For most of us, the subject of death, uncertain in time or cause, should be faced squarely rather than denied. Once this is done, the patient and those giving care and love may then deal with the issues and advice in this book that will make the entire process of living with cancer and the possibility of dying from it much easier. In most cases, ignoring the reality of impending death makes the remaining life, however long, more difficult.
Fighting cancer does not necessarily require that we carry on a belligerent and bitter fight to the exclusion of a happy life along the way and a peaceful acceptance at the end. At some point, however long or brief the final acquiescence, there is a valuable reward in using one’s acceptance and spirituality to ease the final days. We might say that, as fighters, we do not simply give up and let go in despair, but rather design the end of the fight with our mental comfort in mind, whatever that may be.
Everyone in the cancer world is trying to do a better job of helping patients live, and helping them die, as they wish. And, as I pass through this unique world, I have seen that almost all caregivers could do a better job of this, not only for the patient, but for themselves. For most of us, there is no school for this. Even some trained and experienced doctors still have difficulty in dealing with it, for they must try to balance their compassion with the need to maintain their own unemotional state of mind over years of contact with the intense emotions of a multitude of dependant patients whom they do not know very well.
If you are a member of the world of cancer––professional, caregiver or loved one––but not a patient, I ask you to consider your overall ability and motivation to help the patient try to prolong the quantity and increase the quality of life. Perhaps something in this book will help you to improve that, and to use your knowledge to motivate the patient to actively participate in, and, in many cases, to lead the fight. You must also care for yourself. While the chapters are largely addressed to the patient, others may read them with empathy and do better.

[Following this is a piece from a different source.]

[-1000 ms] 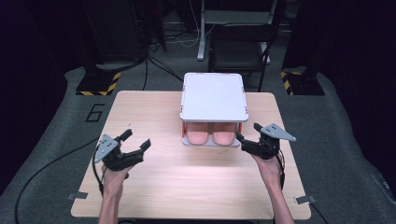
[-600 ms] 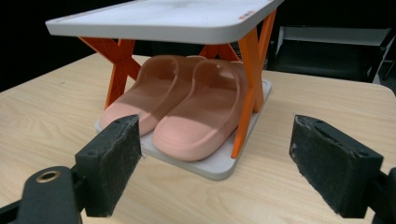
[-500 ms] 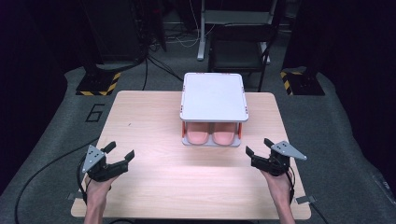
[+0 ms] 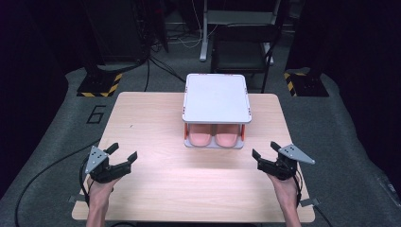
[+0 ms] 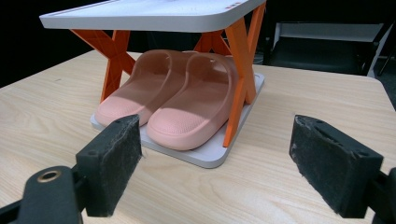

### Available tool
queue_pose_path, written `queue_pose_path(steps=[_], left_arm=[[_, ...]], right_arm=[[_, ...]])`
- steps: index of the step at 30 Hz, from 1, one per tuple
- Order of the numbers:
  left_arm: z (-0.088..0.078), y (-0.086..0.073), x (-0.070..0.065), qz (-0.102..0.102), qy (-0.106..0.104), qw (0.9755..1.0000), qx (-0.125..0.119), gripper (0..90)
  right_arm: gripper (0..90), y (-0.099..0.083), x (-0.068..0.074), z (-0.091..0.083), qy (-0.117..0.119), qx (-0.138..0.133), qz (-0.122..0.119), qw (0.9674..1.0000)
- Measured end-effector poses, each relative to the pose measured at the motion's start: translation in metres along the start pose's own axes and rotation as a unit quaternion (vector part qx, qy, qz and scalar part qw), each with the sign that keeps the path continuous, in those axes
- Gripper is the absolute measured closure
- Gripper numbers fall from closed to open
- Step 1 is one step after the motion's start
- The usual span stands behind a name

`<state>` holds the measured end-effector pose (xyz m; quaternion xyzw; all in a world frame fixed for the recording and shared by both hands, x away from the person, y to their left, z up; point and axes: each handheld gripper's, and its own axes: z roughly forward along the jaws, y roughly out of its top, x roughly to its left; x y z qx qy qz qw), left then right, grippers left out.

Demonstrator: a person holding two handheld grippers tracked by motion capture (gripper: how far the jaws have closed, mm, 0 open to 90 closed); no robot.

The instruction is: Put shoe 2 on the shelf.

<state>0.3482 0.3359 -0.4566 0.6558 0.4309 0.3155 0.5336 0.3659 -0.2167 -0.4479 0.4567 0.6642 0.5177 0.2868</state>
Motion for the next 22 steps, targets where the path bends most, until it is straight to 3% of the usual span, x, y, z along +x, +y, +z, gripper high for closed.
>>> queue_pose_path(steps=[22], left_arm=[[0.0012, -0.0033, 0.0005, 0.01, -0.005, 0.9999, 0.013, 15.2]], right_arm=[[16.1, -0.0028, -0.0028, 0.0055, 0.004, 0.018, 0.0, 0.9998]])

Those who are not cured will always be on the lookout for the symptoms of debility in those organs subject to the cancer and the body as a whole. As that progresses, there will be ups and downs, good times and bad, and the will to fight will come under increasing assault. Each person will reach a point where it seems certain that all hope is gone, and each person will have to decide when to accept this and whether or not to “rage” against it until all life is gone. Many, who fight bravely and steadily, will decide that it is also wise to prepare in advance a peaceful state of mind for the distant conclusion. Fighters can do this with self-respect, for it also has an important purpose in closing the book without anger and regret.